▶ [Work task]:
Pictures do not belong in the copy. Write out exactly the lines from the one containing "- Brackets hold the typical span" through the end of the data.

*** Opening Available data ***

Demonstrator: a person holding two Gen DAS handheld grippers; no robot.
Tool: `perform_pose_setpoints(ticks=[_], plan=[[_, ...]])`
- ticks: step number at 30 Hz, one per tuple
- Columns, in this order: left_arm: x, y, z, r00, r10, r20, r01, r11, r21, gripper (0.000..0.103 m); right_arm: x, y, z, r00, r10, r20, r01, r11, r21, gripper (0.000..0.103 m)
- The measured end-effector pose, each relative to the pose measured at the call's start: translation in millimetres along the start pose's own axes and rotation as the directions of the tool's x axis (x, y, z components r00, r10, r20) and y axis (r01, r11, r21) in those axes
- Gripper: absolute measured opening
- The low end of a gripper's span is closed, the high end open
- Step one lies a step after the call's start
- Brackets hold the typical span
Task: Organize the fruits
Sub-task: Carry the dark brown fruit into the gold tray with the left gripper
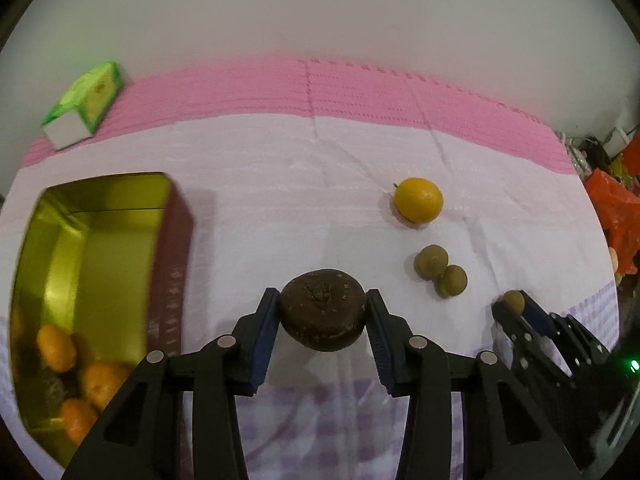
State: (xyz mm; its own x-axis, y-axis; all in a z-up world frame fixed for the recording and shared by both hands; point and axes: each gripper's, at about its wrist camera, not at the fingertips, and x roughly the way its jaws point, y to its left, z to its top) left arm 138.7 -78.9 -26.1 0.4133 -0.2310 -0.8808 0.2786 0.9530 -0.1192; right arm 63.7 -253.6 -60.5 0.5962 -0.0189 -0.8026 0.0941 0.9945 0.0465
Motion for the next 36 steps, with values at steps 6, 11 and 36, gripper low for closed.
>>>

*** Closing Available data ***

▶ [Solution]:
- Brackets hold the typical span
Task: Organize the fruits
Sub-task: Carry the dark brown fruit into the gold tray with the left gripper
State: (xyz mm; its own x-axis, y-axis; all in a z-up world frame fixed for the recording and shared by both hands; point and axes: each gripper's, at about its wrist camera, not at the fingertips, and x roughly the way its jaws point, y to its left, z to its top) left arm 138.7 -78.9 -26.1 0.4133 -0.2310 -0.8808 0.2786 0.9530 -0.1192; right arm 63.7 -253.6 -60.5 0.5962 -0.0189 -0.8026 0.0941 0.9945 0.0465
Motion for the next 36 steps, with values at steps 6, 11 and 36, gripper low for closed.
>>>

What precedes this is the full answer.